* _Problem to solve_:
Report every line from the material that contains the word "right".

* _Data segment_:

- - - -

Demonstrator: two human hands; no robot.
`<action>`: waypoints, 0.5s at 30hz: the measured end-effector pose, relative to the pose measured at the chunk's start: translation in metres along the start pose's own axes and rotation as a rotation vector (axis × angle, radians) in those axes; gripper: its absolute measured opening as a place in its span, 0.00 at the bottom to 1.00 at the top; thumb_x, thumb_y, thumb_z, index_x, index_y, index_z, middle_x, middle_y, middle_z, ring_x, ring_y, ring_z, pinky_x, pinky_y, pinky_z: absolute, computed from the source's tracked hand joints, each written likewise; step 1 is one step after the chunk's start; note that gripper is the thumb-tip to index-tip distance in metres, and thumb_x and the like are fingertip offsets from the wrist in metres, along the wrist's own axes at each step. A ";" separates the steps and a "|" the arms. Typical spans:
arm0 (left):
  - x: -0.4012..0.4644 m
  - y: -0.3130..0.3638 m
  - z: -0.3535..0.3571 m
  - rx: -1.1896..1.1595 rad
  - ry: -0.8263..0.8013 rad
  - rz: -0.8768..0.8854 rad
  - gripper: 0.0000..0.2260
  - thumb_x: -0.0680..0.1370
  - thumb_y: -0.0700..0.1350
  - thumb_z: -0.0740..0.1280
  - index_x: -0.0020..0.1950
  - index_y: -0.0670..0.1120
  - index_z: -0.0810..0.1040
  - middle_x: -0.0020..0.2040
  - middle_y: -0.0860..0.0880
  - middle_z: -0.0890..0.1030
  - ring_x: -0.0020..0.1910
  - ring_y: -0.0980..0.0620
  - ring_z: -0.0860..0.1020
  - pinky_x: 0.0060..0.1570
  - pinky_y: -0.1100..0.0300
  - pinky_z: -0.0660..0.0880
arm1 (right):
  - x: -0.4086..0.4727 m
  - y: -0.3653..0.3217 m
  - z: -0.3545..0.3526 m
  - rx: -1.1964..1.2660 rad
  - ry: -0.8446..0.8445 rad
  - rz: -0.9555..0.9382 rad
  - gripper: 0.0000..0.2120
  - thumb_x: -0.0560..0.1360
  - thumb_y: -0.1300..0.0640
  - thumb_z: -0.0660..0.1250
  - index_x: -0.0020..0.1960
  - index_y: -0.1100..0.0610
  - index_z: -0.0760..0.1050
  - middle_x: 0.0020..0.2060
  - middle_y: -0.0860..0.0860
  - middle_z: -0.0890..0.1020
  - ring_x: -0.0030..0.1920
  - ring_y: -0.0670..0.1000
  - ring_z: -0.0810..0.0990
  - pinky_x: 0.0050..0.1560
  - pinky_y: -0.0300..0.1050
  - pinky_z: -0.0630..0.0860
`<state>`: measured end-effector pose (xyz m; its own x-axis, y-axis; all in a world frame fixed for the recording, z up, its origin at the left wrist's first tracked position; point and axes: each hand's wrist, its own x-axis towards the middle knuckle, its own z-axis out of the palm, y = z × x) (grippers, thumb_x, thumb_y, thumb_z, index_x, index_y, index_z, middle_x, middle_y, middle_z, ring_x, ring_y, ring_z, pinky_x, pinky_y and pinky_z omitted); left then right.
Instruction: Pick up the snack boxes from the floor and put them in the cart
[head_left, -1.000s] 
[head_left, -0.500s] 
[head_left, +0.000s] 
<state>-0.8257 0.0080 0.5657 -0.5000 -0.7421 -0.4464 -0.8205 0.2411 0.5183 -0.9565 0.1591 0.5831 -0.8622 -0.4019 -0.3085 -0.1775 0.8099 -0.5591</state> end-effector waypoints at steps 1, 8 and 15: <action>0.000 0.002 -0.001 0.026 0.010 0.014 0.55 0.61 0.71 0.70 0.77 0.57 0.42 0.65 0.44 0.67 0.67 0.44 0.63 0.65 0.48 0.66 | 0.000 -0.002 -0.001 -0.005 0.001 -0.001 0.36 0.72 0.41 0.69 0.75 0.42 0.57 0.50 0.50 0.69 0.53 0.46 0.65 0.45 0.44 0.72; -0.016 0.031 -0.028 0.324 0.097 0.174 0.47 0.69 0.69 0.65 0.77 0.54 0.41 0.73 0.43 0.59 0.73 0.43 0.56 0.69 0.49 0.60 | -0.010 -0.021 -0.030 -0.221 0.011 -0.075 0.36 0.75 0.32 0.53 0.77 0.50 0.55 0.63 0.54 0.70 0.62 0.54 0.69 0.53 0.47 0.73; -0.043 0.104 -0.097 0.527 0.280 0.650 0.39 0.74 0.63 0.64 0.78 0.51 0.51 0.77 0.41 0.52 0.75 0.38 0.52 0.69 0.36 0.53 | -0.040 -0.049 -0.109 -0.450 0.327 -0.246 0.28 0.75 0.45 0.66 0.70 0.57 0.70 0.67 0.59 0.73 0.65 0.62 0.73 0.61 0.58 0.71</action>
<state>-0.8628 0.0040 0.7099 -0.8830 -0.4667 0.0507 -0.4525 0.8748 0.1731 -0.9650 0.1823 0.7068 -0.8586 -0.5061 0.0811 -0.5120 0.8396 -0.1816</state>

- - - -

* _Exercise response_:
arm1 (right):
`<state>`: measured end-effector pose (xyz m; its own x-axis, y-axis; all in a world frame fixed for the recording, z up, its origin at the left wrist's first tracked position; point and axes: each hand's wrist, its own x-axis towards the middle knuckle, its own z-axis out of the palm, y = z × x) (grippers, thumb_x, thumb_y, thumb_z, index_x, index_y, index_z, middle_x, middle_y, middle_z, ring_x, ring_y, ring_z, pinky_x, pinky_y and pinky_z omitted); left then right.

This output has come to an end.